It took me a while to realize that she is not going to return ever. After all those noise – the sirens of ambulance , the crying , the chaos , the panic that lasted for days – silence has finally found its space in this home. But this silence was not the usual one , it felt different.

Everything in this house depended on her. The day began and ended with her – waking us up , preparing food for us , planning the day , planning celebrations , planning surprises , tucking us to sleep , taking care of us when we are sick – everything. I don’t know how we are supposed to manage without her.

I still remember the surprise party she arranged for Neha’s birthday. And the way everyone were whispering secrets to each other till that day. Neha had gone out to her friend’s house, and we all turned off the lights and hid ourselves in all possible corners. And when she opened the doors, we all sprang on her with bursting balloons and pops. The glitter filled the entire room , catching the lights as everyone laughed. After everything settled it took a huge effort to cleanup the entire mess , I helped her till late night as much I can.

These days, the mornings sound different. It’s no longer the playful clamor of before — it’s harsh, frustrated shouting. Today – the keys were missing from the bowl, and the papers needed for the day were nowhere to be found. The milk packets were not picked from the door , dishes were lying to be cleaned. The cloths were not ironed , the lunches were not packed , the medicines were not given. Everyone was shouting “Anjali…” or “Anju…” and each one of them lowering their voice later realizing she is not there anymore. The disorder now is constant; it feels like the very corners of the house are fraying without her hand to hold them together.

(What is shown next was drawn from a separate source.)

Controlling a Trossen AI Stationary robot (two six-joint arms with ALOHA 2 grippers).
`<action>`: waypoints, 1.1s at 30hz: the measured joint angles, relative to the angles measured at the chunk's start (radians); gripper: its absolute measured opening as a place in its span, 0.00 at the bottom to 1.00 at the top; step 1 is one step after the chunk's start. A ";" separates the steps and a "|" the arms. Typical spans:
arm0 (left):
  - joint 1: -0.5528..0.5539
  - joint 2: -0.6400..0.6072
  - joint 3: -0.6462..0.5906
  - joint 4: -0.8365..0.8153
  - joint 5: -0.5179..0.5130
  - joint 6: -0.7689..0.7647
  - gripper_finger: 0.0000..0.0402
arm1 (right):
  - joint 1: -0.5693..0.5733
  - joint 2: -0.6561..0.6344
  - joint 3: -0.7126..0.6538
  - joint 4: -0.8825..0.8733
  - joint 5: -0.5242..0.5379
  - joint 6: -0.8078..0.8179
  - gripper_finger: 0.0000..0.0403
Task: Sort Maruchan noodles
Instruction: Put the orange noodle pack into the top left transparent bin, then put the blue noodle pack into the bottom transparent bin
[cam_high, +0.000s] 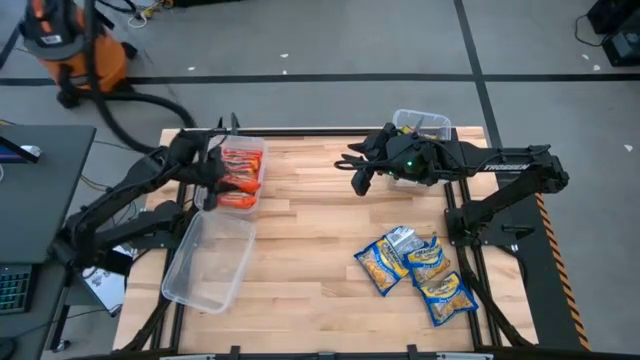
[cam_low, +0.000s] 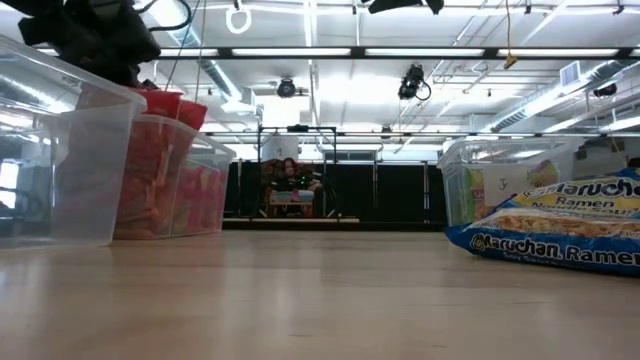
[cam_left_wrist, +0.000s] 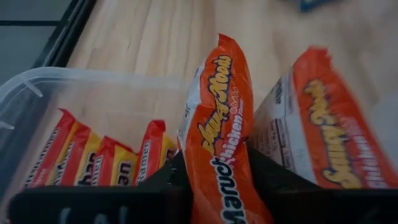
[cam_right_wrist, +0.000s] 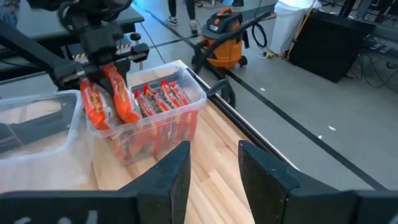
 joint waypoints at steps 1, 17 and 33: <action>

I found her yoga mat and her shoes near the cupboard today. That was a routine everyday . The corner of the room where everything suddenly slows down and calmness spreads. After the chaos of rush in the morning , this time was my favorite too. Before she starts the yoga , she used to turn on that humidifier which starts spreading a mist in the room with soothing smell.

I keep going back to the place she settled last, near the window where she liked the morning light. The chair she used to read books. The floor is cold in that corner, but the light is good.

It has been a while Neha has left home for her studies. She used to come home weekly; it became monthly and then she rarely started coming. She is back now and looks like she is going to stay. I tried couple of times to see how she is , but she ignored my presence. She has grown up now. She has changed a lot. Long hairs and sturdy walks. The dresses she wears has changed a lot , but the cream she uses, and its smell is still the same.  She washes her dishes and cloths herself now. Tries to cook something , tastes it  but most of the times it ends up in the dust bin. I did try to taste it multiple times – it was indeed horrible.

I found Neha sitting near the chair on floor today , she was holding mother’s red scarf. Looking up the window she was crying. Tears were rolling down her cheeks. I know she misses her as much I do. But this has to end , we can’t continue this way for long. I walked to her , she has been ignoring me ever since she came back. She hugged me and started crying harder. Her tears rolled down to my face. She wrapped Mother’s red scarf around my neck and tied a knot.

I wagged my tail and started licking her face.